Beginning at the line with "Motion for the", output each line to the end of the listing below exactly, please.
▼
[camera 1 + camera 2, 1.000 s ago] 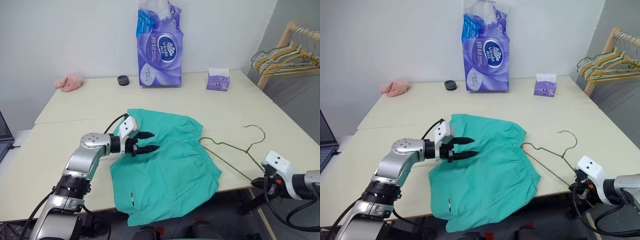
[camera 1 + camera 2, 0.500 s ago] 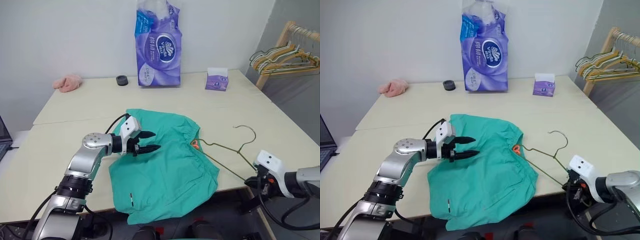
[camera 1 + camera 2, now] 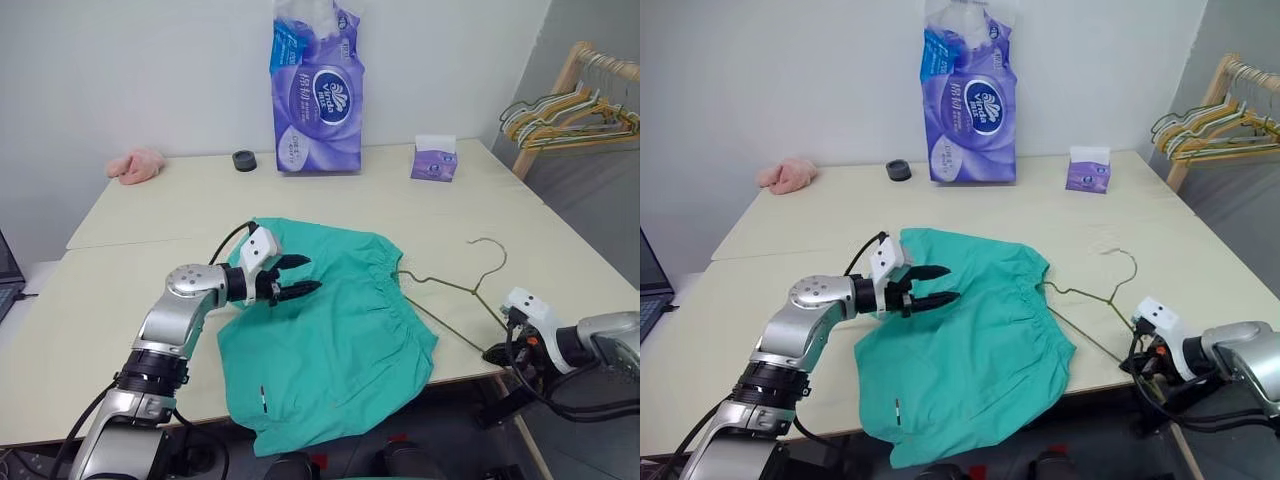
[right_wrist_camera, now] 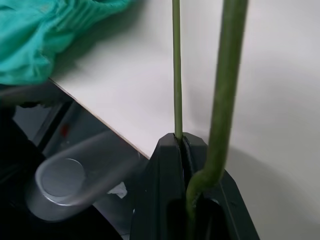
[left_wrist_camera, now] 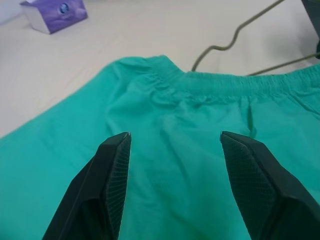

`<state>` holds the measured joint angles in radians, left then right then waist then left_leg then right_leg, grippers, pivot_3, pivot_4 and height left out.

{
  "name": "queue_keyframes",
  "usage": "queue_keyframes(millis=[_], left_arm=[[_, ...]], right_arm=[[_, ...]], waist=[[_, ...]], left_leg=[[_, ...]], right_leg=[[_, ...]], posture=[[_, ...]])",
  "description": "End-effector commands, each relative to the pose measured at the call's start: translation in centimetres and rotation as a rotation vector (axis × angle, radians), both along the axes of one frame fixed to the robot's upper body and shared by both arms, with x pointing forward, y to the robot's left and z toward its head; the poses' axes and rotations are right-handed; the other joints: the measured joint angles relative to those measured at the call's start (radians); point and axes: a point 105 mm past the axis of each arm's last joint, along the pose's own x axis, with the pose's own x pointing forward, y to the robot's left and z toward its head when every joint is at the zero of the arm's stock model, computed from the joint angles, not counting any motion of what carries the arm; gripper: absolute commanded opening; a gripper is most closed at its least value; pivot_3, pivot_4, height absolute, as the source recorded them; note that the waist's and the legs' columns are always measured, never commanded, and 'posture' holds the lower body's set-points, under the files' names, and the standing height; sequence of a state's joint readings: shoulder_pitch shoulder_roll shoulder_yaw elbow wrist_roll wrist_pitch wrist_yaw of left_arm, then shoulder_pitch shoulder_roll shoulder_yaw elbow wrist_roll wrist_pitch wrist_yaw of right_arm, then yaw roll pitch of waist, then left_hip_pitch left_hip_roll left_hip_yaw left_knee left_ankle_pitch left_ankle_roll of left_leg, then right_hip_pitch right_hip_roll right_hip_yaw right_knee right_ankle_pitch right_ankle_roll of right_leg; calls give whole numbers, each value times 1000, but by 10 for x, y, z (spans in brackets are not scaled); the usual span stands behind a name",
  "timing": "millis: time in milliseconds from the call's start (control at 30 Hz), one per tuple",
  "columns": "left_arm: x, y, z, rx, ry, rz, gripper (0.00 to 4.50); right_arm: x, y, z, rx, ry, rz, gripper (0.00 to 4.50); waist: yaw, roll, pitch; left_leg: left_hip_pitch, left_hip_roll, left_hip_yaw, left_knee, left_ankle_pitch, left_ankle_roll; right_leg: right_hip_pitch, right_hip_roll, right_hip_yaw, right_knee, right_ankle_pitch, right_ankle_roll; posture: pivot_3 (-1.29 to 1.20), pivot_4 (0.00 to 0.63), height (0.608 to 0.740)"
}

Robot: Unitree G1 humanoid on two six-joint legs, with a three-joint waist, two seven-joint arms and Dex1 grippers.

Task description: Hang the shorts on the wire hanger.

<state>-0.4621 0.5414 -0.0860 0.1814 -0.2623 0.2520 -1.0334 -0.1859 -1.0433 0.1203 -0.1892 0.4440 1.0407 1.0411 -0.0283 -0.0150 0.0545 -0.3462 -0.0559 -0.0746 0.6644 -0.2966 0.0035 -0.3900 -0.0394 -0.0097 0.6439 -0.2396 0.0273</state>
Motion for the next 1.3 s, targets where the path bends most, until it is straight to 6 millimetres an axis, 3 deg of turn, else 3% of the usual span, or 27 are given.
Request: queue_keyframes(millis=[33, 200, 333, 600, 700, 800, 1100, 1300], left_arm=[[12, 4, 21, -36, -94, 50, 3001], [23, 12, 29, -48, -152, 117, 3001], [25, 13, 30, -50, -163, 125, 3001], [26, 9, 31, -42, -191, 113, 3001], [25, 8, 29, -39, -192, 110, 3001], [24, 8, 27, -40, -190, 110, 3001], [22, 4, 23, -41, -190, 108, 3001], [26, 5, 28, -53, -206, 125, 3001]], right_arm=[[11, 8, 7, 30, -16, 7, 0], [11, 24, 24, 68, -51, 80, 0], [-3, 27, 18, 60, -3, 107, 0], [-17, -10, -6, -32, 96, -28, 0], [-9, -19, -12, -53, 96, -90, 0], [12, -7, -4, 26, 64, -141, 0], [50, 10, 1, 116, 44, -260, 0], [40, 18, 4, 140, 79, -230, 0]], waist=[[2, 0, 0], [5, 0, 0], [5, 0, 0], [16, 0, 0], [16, 0, -1], [16, -1, -2], [27, -1, -2], [29, -1, -2]], left_leg=[[0, 0, 0, 0, 0, 0], [0, 0, 0, 0, 0, 0], [-1, 0, -1, 0, 0, 0], [-1, -1, 0, 0, 0, 0], [0, 0, 0, 0, 0, 0], [0, 0, 0, 1, 0, 0], [0, -1, 0, 1, 0, 0], [-1, -1, 0, 1, 0, 0]], right_leg=[[0, 0, 0, 0, 0, 0], [0, 0, 0, 0, 1, -1], [-1, 0, -1, 0, 1, -1], [0, -1, 0, 0, 1, -1], [0, 0, 0, 0, 1, -1], [0, 0, 0, 0, 1, -1], [0, -1, 0, 1, 4, -5], [-1, -1, 0, 0, 4, -5]], posture=[[-65, 11, 740], [-66, 13, 740], [-71, 9, 740], [-66, 0, 740], [-54, 0, 740], [-46, 0, 740], [-42, 0, 740], [-41, 0, 740]])
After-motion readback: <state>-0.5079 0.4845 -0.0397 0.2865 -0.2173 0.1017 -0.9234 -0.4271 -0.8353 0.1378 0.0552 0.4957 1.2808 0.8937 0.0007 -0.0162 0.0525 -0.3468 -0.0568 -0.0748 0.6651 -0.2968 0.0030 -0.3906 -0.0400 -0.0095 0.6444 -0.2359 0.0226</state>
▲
**Completed task**:
Motion for the next 1.3 s, targets where the path bends most, until it is straight to 6 millimetres an axis, 3 deg of turn, else 3% of the usual span, or 27 are given.
Request: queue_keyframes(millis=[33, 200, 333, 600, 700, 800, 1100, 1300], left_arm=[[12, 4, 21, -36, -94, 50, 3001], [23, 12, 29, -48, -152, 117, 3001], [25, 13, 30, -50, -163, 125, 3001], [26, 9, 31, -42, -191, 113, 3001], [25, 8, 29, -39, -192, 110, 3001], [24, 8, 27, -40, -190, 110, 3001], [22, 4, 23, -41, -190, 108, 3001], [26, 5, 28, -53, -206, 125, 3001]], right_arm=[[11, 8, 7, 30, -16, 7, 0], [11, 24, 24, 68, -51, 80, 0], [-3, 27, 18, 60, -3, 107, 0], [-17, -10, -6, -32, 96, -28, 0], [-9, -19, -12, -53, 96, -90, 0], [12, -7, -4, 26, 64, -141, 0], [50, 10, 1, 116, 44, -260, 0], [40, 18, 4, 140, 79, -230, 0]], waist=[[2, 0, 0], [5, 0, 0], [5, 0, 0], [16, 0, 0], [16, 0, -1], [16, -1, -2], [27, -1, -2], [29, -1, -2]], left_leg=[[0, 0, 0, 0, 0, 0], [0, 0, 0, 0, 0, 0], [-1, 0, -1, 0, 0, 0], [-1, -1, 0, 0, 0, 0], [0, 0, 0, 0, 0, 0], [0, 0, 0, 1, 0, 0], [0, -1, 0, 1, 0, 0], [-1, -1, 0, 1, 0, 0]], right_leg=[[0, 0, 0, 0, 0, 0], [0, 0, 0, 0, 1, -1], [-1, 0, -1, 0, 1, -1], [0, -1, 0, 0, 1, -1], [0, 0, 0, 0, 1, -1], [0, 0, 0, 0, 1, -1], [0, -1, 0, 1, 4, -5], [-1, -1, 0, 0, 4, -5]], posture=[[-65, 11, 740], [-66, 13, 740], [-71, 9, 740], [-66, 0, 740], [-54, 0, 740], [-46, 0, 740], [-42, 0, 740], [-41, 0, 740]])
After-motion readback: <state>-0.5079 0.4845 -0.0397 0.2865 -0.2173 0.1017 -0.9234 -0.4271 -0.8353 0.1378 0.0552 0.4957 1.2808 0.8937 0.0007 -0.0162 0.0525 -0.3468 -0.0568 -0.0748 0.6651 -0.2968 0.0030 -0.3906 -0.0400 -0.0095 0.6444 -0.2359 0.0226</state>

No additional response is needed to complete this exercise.